### What you should do
Print the entries once more, unchanged.

[Recorded data]
++++++++++

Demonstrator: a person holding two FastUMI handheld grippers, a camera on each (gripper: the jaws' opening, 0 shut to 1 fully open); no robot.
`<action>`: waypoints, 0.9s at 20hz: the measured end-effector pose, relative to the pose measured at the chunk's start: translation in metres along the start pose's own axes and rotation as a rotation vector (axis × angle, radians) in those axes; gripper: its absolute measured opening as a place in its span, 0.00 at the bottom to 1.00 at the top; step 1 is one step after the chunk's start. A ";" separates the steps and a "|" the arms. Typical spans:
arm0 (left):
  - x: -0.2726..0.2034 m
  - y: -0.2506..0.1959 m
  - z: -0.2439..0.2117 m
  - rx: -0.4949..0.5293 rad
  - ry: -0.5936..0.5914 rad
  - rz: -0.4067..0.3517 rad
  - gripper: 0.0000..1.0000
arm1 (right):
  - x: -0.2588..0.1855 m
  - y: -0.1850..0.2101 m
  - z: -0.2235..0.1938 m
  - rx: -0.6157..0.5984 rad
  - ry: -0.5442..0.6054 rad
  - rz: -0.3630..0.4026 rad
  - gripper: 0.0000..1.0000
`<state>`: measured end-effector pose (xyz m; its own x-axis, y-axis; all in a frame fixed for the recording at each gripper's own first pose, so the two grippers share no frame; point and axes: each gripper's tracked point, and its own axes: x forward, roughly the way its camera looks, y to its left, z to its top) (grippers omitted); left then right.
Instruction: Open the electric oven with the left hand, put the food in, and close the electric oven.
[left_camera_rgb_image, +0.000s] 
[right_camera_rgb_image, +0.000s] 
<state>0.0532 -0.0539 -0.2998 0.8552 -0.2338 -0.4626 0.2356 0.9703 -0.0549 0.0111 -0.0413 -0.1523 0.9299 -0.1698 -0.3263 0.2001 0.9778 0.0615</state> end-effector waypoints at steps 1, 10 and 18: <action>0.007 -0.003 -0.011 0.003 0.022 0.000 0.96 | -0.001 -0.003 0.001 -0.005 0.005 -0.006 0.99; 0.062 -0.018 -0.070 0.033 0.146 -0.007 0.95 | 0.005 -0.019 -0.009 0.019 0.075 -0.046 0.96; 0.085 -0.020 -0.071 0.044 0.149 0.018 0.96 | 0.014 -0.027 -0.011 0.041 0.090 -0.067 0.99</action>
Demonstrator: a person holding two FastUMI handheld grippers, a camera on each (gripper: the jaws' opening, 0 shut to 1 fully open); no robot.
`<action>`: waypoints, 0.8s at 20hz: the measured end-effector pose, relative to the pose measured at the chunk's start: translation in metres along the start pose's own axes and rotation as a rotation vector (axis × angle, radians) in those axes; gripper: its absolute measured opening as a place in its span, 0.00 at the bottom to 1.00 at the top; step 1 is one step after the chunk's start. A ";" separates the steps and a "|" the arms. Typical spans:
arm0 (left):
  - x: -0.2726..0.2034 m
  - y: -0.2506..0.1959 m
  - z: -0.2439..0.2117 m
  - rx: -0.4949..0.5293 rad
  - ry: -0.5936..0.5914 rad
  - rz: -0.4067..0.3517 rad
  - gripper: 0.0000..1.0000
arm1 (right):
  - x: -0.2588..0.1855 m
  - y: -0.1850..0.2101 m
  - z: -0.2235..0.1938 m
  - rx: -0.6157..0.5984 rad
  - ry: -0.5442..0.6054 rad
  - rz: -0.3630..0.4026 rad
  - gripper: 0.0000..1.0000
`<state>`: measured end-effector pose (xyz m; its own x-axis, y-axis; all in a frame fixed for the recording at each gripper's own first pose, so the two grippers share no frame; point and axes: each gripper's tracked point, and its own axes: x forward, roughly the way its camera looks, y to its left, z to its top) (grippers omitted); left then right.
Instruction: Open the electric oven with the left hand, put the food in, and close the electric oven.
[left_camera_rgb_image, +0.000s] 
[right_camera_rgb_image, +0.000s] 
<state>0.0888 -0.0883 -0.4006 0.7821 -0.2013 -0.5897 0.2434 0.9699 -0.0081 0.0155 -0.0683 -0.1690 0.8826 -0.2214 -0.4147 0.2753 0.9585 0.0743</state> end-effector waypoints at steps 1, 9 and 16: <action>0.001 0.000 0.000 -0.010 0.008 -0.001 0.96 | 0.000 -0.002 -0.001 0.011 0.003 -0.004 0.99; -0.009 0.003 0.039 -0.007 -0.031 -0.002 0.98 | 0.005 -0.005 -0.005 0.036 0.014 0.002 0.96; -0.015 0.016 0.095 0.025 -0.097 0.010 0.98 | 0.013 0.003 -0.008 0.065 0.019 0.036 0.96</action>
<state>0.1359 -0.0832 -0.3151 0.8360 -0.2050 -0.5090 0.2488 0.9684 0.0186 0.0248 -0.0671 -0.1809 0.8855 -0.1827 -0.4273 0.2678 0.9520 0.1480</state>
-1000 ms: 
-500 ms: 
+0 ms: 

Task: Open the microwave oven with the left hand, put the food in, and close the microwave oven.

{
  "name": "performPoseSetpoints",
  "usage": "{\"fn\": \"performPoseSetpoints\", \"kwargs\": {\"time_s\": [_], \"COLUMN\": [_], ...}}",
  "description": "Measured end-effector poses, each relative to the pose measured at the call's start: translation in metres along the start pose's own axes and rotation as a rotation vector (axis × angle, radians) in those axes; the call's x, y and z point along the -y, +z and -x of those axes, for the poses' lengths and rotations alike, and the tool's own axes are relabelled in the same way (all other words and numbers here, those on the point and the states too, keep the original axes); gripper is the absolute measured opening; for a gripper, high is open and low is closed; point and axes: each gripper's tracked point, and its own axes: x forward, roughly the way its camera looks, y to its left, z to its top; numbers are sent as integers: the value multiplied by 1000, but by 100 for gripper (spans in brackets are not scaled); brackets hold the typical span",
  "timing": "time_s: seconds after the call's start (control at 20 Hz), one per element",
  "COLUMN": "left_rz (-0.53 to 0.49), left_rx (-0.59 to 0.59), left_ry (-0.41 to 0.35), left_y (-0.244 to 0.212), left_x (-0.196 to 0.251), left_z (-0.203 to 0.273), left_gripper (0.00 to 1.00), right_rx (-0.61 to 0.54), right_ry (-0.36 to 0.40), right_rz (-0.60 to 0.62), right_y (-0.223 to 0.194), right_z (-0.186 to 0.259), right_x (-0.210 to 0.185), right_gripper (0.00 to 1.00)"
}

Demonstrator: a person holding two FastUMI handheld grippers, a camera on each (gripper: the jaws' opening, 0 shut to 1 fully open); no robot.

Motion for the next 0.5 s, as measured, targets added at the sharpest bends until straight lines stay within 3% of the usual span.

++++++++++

### Reply
Demonstrator: a person holding two FastUMI handheld grippers, a camera on each (gripper: the jaws' opening, 0 shut to 1 fully open); no robot.
`<action>`: waypoints, 0.9s at 20hz: the measured end-effector pose, relative to the pose measured at the chunk's start: translation in metres along the start pose's own axes and rotation as a rotation vector (axis × angle, radians) in those axes; gripper: its absolute measured opening as a place in its span, 0.00 at the bottom to 1.00 at the top; step 1 is one step after the chunk's start. A ";" separates the steps and a "|" the arms. Typical spans:
arm0 (left):
  - x: -0.2726..0.2034 m
  - y: -0.2506..0.1959 m
  - z: -0.2439..0.2117 m
  - rx: -0.4949..0.5293 rad
  - ry: -0.5936..0.5914 rad
  - rz: -0.4067..0.3517 rad
  - gripper: 0.0000..1.0000
arm1 (right):
  - x: -0.2588..0.1855 m
  - y: -0.1850..0.2101 m
  - z: -0.2235..0.1938 m
  - rx: -0.6157..0.5984 rad
  - ry: -0.5442..0.6054 rad
  - rz: -0.3630..0.4026 rad
  - gripper: 0.0000..1.0000
`<state>`: measured end-effector pose (xyz m; its own x-axis, y-axis; all in a frame fixed for the recording at each gripper's own first pose, so the two grippers share no frame; point and axes: each gripper's tracked point, and its own axes: x forward, roughly the way its camera looks, y to its left, z to its top) (grippers omitted); left then right.
Instruction: Open the electric oven with the left hand, put the food in, and close the electric oven.
[left_camera_rgb_image, +0.000s] 
[right_camera_rgb_image, +0.000s] 
<state>0.0532 -0.0539 -0.2998 0.8552 -0.2338 -0.4626 0.2356 0.9703 -0.0549 0.0111 -0.0413 -0.1523 0.9299 -0.1698 -0.3263 0.2001 0.9778 0.0615</state> end-effector waypoints at steps 1, 10 and 18: <action>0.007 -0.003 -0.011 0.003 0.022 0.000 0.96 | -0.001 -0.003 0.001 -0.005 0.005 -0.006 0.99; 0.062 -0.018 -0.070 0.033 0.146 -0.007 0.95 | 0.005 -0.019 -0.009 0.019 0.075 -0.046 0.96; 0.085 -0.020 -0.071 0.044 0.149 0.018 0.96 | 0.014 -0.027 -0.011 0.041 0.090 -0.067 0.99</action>
Demonstrator: a person holding two FastUMI handheld grippers, a camera on each (gripper: the jaws' opening, 0 shut to 1 fully open); no robot.
`<action>`: waypoints, 0.8s at 20hz: the measured end-effector pose, relative to the pose measured at the chunk's start: translation in metres along the start pose's own axes and rotation as a rotation vector (axis × angle, radians) in those axes; gripper: its absolute measured opening as a place in its span, 0.00 at the bottom to 1.00 at the top; step 1 is one step after the chunk's start. A ";" separates the steps and a "|" the arms. Typical spans:
arm0 (left):
  - x: -0.2726..0.2034 m
  - y: -0.2506..0.1959 m
  - z: -0.2439..0.2117 m
  - rx: -0.4949..0.5293 rad
  - ry: -0.5936..0.5914 rad
  - rz: -0.4067..0.3517 rad
  - gripper: 0.0000..1.0000
arm1 (right):
  - x: -0.2588..0.1855 m
  - y: -0.1850..0.2101 m
  - z: -0.2235..0.1938 m
  - rx: -0.6157..0.5984 rad
  - ry: -0.5442..0.6054 rad
  - rz: -0.3630..0.4026 rad
  - gripper: 0.0000..1.0000
`<state>`: measured end-effector pose (xyz m; its own x-axis, y-axis; all in a frame fixed for the recording at each gripper's own first pose, so the two grippers share no frame; point and axes: each gripper's tracked point, and its own axes: x forward, roughly the way its camera looks, y to its left, z to its top) (grippers omitted); left then right.
Instruction: Open the electric oven with the left hand, put the food in, and close the electric oven.
[left_camera_rgb_image, +0.000s] 
[right_camera_rgb_image, +0.000s] 
<state>0.0888 -0.0883 -0.4006 0.7821 -0.2013 -0.5897 0.2434 0.9699 -0.0081 0.0155 -0.0683 -0.1690 0.8826 -0.2214 -0.4147 0.2753 0.9585 0.0743</state> end-effector waypoints at steps 1, 9 and 16: <action>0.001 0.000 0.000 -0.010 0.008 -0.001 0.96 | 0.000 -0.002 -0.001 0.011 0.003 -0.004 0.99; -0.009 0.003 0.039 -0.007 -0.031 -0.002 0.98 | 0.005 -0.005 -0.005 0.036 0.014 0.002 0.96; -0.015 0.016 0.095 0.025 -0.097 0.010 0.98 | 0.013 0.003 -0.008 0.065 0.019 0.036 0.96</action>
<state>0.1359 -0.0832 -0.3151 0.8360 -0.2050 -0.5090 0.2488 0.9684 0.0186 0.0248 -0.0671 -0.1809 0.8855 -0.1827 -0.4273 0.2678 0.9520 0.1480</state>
-1000 ms: 
-500 ms: 
+0 ms: 

Task: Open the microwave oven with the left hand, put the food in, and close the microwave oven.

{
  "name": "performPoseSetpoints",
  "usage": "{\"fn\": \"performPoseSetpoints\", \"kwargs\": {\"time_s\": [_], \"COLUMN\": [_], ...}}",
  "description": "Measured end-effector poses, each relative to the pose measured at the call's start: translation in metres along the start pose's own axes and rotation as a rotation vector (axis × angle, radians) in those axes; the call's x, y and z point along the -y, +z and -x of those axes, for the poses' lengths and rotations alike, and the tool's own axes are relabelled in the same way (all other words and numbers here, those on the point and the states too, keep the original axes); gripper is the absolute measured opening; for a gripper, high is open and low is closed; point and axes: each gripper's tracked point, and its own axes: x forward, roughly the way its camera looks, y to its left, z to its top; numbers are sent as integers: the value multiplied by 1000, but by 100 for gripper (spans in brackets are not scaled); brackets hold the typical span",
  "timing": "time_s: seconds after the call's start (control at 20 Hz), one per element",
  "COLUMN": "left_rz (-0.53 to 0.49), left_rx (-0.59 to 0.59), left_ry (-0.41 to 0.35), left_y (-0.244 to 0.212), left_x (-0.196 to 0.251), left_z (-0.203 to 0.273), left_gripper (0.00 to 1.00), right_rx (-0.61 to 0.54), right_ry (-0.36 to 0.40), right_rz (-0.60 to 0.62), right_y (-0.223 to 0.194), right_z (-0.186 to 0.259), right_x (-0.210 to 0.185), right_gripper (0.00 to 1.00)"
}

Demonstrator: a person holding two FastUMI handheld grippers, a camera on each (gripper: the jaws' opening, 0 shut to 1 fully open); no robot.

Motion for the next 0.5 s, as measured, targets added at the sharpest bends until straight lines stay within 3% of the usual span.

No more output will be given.